§ Supplied information
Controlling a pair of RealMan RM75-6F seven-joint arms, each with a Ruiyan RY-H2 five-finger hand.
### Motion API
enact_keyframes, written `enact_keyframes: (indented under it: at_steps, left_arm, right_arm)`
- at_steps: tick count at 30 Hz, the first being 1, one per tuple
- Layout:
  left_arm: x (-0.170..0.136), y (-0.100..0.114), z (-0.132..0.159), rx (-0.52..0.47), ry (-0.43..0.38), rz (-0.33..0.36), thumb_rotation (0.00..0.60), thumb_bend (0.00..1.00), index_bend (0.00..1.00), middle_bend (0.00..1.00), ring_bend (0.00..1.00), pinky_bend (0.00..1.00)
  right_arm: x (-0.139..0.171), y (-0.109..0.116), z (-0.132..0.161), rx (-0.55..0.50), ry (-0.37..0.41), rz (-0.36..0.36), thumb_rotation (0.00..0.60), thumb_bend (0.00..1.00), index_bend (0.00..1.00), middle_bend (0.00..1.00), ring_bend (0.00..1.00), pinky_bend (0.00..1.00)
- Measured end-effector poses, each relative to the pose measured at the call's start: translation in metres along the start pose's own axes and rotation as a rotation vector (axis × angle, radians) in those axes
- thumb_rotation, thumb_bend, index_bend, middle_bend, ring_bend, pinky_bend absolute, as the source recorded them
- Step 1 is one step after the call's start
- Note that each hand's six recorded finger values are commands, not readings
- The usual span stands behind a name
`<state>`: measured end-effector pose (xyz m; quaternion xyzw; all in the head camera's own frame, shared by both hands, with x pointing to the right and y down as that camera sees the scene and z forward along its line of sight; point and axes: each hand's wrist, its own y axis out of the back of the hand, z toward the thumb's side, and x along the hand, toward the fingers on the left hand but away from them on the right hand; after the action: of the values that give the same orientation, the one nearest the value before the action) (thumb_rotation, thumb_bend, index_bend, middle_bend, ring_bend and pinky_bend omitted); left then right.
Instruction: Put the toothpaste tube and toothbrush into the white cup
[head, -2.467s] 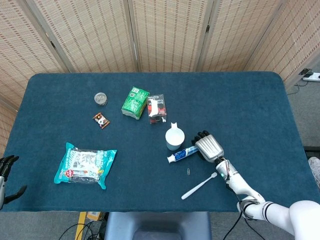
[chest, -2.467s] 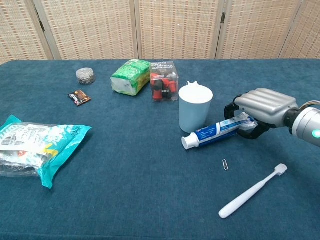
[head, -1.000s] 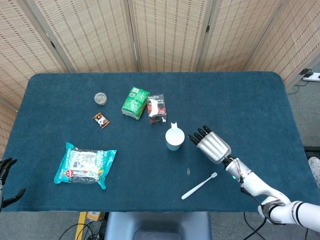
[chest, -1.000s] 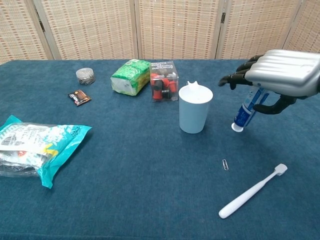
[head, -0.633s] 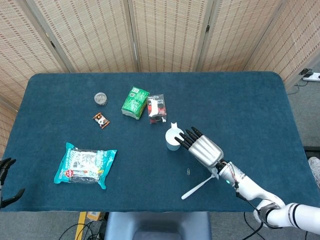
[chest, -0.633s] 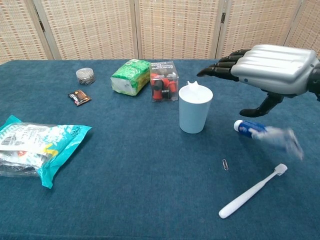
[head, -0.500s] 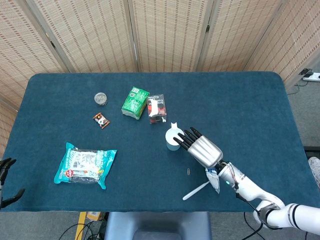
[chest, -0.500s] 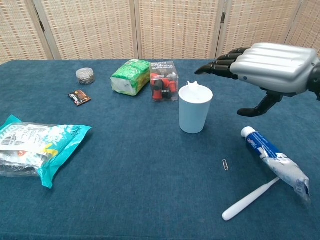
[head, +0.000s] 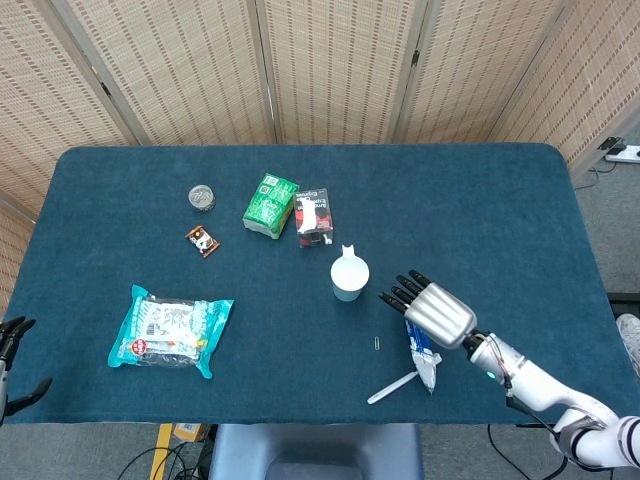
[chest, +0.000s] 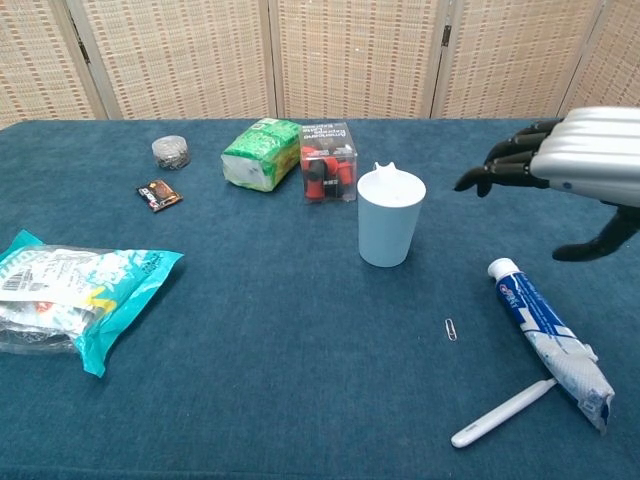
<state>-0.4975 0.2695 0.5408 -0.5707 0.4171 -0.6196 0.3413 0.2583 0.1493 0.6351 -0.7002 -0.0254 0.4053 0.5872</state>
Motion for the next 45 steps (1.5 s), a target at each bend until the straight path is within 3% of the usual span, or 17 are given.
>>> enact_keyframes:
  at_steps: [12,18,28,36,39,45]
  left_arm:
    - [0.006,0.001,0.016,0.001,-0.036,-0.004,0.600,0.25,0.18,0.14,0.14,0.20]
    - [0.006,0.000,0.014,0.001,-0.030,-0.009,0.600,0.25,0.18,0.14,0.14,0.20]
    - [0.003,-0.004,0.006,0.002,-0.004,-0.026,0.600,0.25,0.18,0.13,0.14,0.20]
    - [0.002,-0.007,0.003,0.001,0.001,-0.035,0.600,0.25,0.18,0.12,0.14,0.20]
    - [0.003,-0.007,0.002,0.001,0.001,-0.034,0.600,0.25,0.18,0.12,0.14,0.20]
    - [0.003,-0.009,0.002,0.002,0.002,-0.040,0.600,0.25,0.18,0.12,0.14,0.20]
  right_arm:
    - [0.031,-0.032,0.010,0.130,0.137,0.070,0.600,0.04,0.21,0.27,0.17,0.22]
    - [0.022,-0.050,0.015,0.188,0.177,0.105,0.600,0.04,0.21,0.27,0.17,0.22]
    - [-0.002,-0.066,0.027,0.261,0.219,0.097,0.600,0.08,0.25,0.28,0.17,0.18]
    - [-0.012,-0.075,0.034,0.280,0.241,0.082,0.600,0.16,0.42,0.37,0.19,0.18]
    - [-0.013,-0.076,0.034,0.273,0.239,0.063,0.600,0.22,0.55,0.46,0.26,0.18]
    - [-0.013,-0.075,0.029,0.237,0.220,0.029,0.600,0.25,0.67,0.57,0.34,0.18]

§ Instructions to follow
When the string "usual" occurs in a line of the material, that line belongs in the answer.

§ The answer
- The usual span stands behind a name
Motion for the next 45 steps (1.5 s), a target at each bend until the straight path is within 3% of the usual span, or 17 are given.

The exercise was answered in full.